İptilâlara mâruz kalan bir insan, Kur’ân’da kıssaları nakledilen peygamberlerin çektiği sıkıntıları düşünerek tesellî bulmalıdır. Meşakkatlerin en fazlasına ve en büyüğüne ise, ümmete numûne olarak Âlemlerin Efendisi’nin mâruz kaldığını tefekkür etmelidir.
Abdullah bin Mes’ûd -radıyallâhu anh- şöyle anlatır:
Allah Rasûlü -sallâllâhu aleyhi ve sellem-’in huzûruna vardım. Kendisi sıtmaya yakalanmıştı.

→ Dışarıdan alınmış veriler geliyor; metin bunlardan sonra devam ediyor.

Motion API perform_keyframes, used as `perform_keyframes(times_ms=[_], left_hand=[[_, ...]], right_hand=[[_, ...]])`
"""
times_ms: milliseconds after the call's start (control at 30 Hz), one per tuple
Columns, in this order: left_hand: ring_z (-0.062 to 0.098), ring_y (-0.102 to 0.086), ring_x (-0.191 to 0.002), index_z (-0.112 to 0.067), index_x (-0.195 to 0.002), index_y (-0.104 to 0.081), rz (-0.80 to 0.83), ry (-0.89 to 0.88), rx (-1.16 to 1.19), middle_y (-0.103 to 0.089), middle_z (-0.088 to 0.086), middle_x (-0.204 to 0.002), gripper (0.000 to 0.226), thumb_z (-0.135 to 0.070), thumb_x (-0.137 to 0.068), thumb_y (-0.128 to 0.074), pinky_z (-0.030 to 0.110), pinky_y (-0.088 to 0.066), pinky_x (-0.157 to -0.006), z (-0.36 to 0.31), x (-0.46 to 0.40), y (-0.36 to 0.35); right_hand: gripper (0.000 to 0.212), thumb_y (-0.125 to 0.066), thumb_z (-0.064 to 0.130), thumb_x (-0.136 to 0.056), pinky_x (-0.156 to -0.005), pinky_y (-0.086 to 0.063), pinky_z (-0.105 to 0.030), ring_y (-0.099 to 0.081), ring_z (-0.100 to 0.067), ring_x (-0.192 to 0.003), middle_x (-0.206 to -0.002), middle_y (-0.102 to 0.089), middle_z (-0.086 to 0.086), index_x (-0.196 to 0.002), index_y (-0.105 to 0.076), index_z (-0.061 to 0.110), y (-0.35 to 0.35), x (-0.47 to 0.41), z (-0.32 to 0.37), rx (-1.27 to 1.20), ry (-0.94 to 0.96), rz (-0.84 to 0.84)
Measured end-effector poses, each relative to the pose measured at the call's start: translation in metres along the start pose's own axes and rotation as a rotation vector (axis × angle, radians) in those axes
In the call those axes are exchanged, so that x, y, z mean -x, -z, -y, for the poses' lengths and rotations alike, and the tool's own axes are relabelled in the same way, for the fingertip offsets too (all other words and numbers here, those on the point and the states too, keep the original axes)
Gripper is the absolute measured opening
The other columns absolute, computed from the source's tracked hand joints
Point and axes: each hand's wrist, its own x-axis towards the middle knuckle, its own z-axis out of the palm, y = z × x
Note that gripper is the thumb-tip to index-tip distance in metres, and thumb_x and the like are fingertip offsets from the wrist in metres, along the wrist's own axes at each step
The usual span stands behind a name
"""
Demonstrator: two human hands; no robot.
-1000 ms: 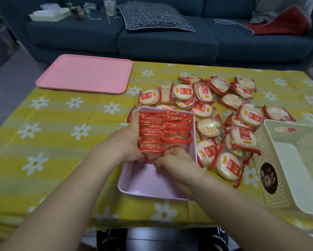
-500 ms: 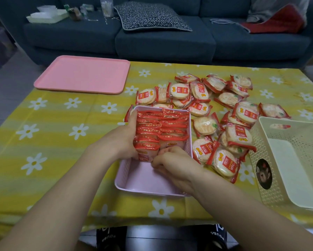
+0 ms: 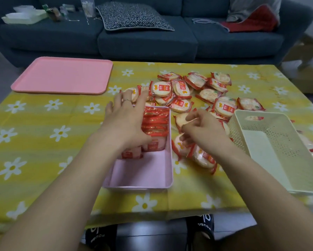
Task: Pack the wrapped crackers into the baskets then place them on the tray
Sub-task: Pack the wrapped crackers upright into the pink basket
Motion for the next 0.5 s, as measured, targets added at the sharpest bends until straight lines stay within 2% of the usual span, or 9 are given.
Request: perform_keyframes(times_ms=[67, 100, 200, 267, 367, 500], left_hand=[[0.031, -0.012, -0.151, -0.03, -0.16, -0.01, -0.05, -0.104, 0.145, -0.014, 0.008, -0.164, 0.113, -0.052, -0.072, -0.079, 0.047, -0.019, -0.122, -0.021, -0.004, -0.002], [0.029, -0.016, -0.149, -0.027, -0.159, -0.016, -0.043, -0.157, 0.233, -0.019, 0.007, -0.162, 0.107, -0.049, -0.075, -0.078, 0.044, -0.021, -0.122, -0.033, -0.007, -0.005], [0.028, -0.028, -0.144, -0.016, -0.154, -0.031, 0.055, -0.258, 0.382, -0.033, 0.009, -0.153, 0.091, -0.043, -0.079, -0.076, 0.036, -0.029, -0.117, -0.072, -0.013, -0.019], [0.026, -0.038, -0.137, -0.012, -0.147, -0.035, 0.158, -0.242, 0.435, -0.037, 0.01, -0.147, 0.087, -0.041, -0.077, -0.078, 0.034, -0.037, -0.11, -0.096, -0.016, -0.031], [0.03, -0.04, -0.136, -0.011, -0.148, -0.027, 0.341, -0.149, 0.439, -0.033, 0.012, -0.148, 0.102, -0.049, -0.072, -0.082, 0.036, -0.041, -0.107, -0.124, -0.022, -0.052], [0.039, -0.01, -0.152, -0.014, -0.159, 0.002, 0.492, -0.007, 0.293, -0.006, 0.022, -0.164, 0.135, -0.064, -0.066, -0.082, 0.045, -0.026, -0.121, -0.136, -0.027, -0.076]], right_hand=[[0.02, -0.059, 0.01, -0.087, -0.071, -0.053, -0.038, -0.065, -0.025, -0.08, -0.088, -0.069, -0.005, -0.105, -0.055, 0.014, 0.021, -0.013, -0.025, 0.33, 0.124, -0.178], [0.022, -0.061, 0.014, -0.087, -0.076, -0.051, -0.039, -0.063, -0.027, -0.088, -0.097, -0.067, -0.005, -0.108, -0.056, 0.015, 0.028, -0.017, -0.037, 0.442, 0.161, -0.217], [0.038, -0.057, 0.016, -0.091, -0.091, -0.043, -0.038, -0.055, -0.034, -0.113, -0.126, -0.057, -0.016, -0.128, -0.055, 0.011, 0.039, -0.027, -0.062, 0.581, 0.203, -0.232], [0.04, -0.05, 0.015, -0.096, -0.102, -0.038, -0.041, -0.048, -0.038, -0.123, -0.135, -0.052, -0.021, -0.135, -0.052, 0.009, 0.04, -0.034, -0.071, 0.593, 0.21, -0.239], [0.043, -0.046, 0.019, -0.1, -0.11, -0.031, -0.047, -0.042, -0.043, -0.128, -0.139, -0.048, -0.027, -0.142, -0.048, 0.008, 0.04, -0.048, -0.078, 0.618, 0.16, -0.252], [0.049, -0.034, 0.028, -0.106, -0.119, -0.02, -0.04, -0.028, -0.037, -0.145, -0.156, -0.033, -0.021, -0.154, -0.033, 0.013, 0.048, -0.056, -0.082, 0.592, -0.007, -0.053]])
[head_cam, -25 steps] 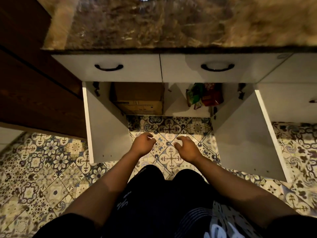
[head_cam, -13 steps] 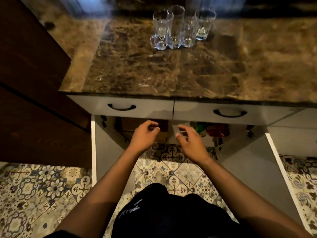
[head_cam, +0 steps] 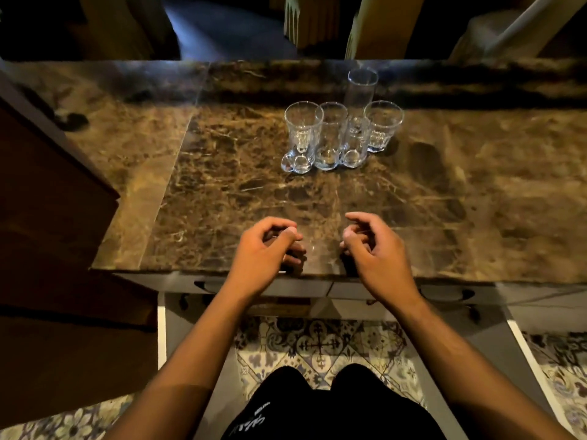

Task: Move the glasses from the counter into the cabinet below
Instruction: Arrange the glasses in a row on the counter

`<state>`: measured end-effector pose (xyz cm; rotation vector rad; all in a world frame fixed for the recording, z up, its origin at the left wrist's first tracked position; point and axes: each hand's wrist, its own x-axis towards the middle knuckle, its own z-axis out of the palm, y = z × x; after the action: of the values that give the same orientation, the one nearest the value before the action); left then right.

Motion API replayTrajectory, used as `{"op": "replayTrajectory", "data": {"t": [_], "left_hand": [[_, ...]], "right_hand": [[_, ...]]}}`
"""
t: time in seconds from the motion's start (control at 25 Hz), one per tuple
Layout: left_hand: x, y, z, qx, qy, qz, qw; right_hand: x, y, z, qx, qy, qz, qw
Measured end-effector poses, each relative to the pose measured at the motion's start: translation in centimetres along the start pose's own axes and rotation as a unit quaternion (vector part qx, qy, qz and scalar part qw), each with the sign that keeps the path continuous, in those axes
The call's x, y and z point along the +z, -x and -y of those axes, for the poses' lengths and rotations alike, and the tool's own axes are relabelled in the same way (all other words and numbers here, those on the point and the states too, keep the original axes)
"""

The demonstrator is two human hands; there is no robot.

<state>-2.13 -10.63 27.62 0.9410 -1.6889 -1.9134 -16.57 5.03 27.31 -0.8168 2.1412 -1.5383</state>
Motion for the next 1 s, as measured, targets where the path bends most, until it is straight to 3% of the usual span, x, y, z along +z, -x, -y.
{"op": "replayTrajectory", "data": {"t": [0.16,0.32,0.44,1.0], "left_hand": [[0.9,-4.3,-1.6,0.045,-0.059,-0.069,0.995],[1.6,-7.5,-2.3,0.055,-0.12,-0.182,0.974],[1.7,-8.9,-2.5,0.069,-0.176,-0.22,0.957],[2.7,-15.3,-2.9,0.075,-0.214,-0.15,0.962]], "right_hand": [[-1.4,-6.0,-1.9,-0.007,0.01,-0.016,1.0],[-2.3,-11.3,-3.3,-0.002,0.013,-0.034,0.999],[-2.5,-14.0,-4.0,-0.014,0.032,-0.038,0.999],[-1.6,-18.7,-4.4,-0.01,0.089,-0.055,0.995]]}}
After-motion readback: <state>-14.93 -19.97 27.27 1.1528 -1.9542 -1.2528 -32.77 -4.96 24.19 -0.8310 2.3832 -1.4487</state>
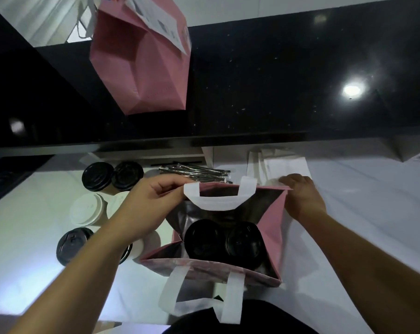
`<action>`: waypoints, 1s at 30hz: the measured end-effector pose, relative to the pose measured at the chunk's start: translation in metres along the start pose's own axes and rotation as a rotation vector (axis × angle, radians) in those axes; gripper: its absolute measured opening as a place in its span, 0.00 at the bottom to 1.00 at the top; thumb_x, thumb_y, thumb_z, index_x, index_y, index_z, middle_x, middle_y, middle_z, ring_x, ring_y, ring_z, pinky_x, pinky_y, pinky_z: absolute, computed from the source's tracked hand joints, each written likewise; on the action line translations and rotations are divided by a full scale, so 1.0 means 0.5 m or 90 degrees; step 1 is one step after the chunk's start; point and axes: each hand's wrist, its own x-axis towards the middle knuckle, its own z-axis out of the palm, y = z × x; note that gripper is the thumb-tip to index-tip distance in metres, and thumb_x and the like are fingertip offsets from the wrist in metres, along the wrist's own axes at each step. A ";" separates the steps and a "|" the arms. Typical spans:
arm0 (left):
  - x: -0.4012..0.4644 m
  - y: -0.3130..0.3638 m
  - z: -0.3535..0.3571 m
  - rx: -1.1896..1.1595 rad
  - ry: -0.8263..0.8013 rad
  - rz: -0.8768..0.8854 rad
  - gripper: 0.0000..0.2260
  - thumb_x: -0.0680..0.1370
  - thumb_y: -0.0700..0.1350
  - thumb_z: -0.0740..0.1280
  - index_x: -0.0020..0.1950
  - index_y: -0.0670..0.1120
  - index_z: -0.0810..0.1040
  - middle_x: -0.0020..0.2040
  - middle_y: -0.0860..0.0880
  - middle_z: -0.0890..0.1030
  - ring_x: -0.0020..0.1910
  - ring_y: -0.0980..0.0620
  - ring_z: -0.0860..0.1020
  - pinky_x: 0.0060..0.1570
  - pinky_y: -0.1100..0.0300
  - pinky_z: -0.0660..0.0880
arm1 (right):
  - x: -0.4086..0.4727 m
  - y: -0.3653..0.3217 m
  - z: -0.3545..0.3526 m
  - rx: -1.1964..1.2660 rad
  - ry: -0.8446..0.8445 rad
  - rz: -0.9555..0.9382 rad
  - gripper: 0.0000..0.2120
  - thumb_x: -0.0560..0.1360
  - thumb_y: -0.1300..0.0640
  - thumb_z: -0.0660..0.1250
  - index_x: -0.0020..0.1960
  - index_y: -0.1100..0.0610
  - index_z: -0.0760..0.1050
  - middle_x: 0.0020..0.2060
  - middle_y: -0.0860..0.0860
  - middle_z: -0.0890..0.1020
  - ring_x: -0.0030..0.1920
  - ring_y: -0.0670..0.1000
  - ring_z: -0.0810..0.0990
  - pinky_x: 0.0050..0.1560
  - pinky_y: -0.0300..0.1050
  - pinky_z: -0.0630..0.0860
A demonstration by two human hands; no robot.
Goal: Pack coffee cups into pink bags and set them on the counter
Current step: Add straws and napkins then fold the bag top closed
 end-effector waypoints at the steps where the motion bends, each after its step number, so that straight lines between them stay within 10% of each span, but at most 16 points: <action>1: 0.000 -0.001 0.001 -0.002 -0.001 0.001 0.12 0.74 0.59 0.71 0.54 0.58 0.88 0.52 0.53 0.88 0.54 0.54 0.86 0.54 0.56 0.78 | 0.002 0.003 -0.002 0.016 0.005 -0.004 0.20 0.80 0.55 0.64 0.72 0.51 0.75 0.70 0.52 0.75 0.70 0.57 0.69 0.69 0.52 0.70; 8: 0.001 0.001 0.007 0.005 -0.017 -0.009 0.11 0.76 0.56 0.70 0.54 0.57 0.88 0.51 0.53 0.88 0.51 0.54 0.86 0.52 0.56 0.78 | 0.004 0.029 -0.030 0.072 0.007 -0.072 0.11 0.82 0.53 0.63 0.57 0.52 0.83 0.56 0.54 0.85 0.54 0.58 0.80 0.53 0.46 0.75; 17: 0.003 0.003 0.007 0.023 -0.020 -0.017 0.12 0.76 0.57 0.69 0.55 0.59 0.87 0.51 0.54 0.88 0.50 0.55 0.87 0.48 0.55 0.79 | 0.010 0.041 -0.010 0.150 0.064 -0.021 0.14 0.83 0.58 0.63 0.64 0.57 0.82 0.62 0.55 0.83 0.61 0.60 0.80 0.61 0.49 0.73; 23: 0.005 -0.003 0.004 0.026 -0.014 -0.010 0.07 0.80 0.51 0.70 0.55 0.59 0.87 0.50 0.53 0.88 0.50 0.54 0.87 0.45 0.57 0.80 | 0.007 0.032 -0.044 0.197 0.181 -0.005 0.17 0.84 0.58 0.58 0.43 0.65 0.78 0.39 0.61 0.81 0.39 0.61 0.77 0.42 0.56 0.76; 30: 0.005 0.004 0.007 0.016 0.006 0.018 0.10 0.82 0.44 0.70 0.51 0.58 0.88 0.50 0.54 0.88 0.51 0.55 0.86 0.48 0.63 0.80 | -0.056 0.008 -0.136 0.322 0.273 0.051 0.13 0.86 0.49 0.55 0.59 0.53 0.76 0.41 0.46 0.79 0.41 0.50 0.78 0.39 0.47 0.73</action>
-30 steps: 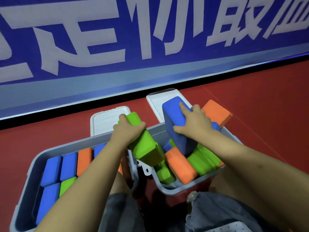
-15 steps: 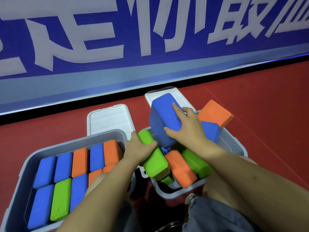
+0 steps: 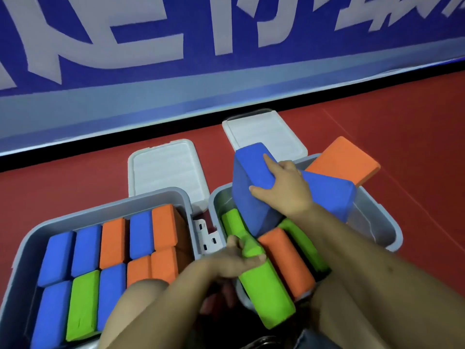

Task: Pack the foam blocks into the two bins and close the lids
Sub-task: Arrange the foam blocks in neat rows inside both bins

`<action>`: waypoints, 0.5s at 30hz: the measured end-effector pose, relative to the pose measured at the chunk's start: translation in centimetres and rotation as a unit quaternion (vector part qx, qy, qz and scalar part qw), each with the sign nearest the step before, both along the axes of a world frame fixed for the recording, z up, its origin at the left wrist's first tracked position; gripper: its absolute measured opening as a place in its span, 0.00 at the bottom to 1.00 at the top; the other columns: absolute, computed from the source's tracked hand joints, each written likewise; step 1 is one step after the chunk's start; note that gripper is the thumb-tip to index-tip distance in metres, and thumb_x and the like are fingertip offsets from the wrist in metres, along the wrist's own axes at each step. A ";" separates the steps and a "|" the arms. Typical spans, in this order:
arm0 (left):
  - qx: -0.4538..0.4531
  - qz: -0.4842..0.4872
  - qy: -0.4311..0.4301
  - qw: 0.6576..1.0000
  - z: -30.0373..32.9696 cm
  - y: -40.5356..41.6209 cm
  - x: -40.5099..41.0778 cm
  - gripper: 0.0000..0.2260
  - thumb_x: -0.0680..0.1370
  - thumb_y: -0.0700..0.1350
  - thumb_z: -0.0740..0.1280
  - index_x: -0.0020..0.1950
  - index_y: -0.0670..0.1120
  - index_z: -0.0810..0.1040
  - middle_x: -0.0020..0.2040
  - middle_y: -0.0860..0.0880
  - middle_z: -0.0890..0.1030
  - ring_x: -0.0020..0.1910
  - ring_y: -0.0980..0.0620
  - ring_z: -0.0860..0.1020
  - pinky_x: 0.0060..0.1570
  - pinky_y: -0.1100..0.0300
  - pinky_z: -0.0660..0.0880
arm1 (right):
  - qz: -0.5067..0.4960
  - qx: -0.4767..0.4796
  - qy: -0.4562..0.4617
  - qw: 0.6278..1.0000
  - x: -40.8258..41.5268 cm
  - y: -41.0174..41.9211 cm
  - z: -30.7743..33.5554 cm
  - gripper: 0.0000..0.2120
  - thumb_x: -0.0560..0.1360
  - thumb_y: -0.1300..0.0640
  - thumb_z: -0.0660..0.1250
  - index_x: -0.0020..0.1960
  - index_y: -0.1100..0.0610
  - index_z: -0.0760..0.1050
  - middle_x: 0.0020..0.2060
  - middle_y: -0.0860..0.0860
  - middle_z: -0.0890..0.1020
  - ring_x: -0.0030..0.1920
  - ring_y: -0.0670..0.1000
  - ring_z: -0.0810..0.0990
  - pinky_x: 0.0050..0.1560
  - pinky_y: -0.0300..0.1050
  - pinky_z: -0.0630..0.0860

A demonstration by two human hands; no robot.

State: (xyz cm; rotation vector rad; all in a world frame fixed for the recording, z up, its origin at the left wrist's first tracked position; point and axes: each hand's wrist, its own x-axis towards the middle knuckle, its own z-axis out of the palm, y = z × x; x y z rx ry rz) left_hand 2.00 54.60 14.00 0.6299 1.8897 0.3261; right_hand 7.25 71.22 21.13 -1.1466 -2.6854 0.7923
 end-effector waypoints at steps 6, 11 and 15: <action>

“–Ey Allâh’ın Rasûlü! Gerçekten şiddetli bir sıtma nöbetine tutulmuşsunuz!” dedim.
“–Evet, sizden iki kişinin çekebileceği kadar ızdırap çekmekteyim.” buyurdu.
“–Bu herhâlde iki kat sevap kazanmanız içindir.” dedim.
“–Evet, öyledir. Allah, ayağına batan bir diken veya başına gelen daha büyük bir sıkıntıdan dolayı Müslümanın günahlarını bağışlar. O Müslümanın günahları ağaç yaprakları gibi dökülür.” buyurdu. (Buhârî, Merdâ, 3, 13, 16; Müslim, Birr, 45)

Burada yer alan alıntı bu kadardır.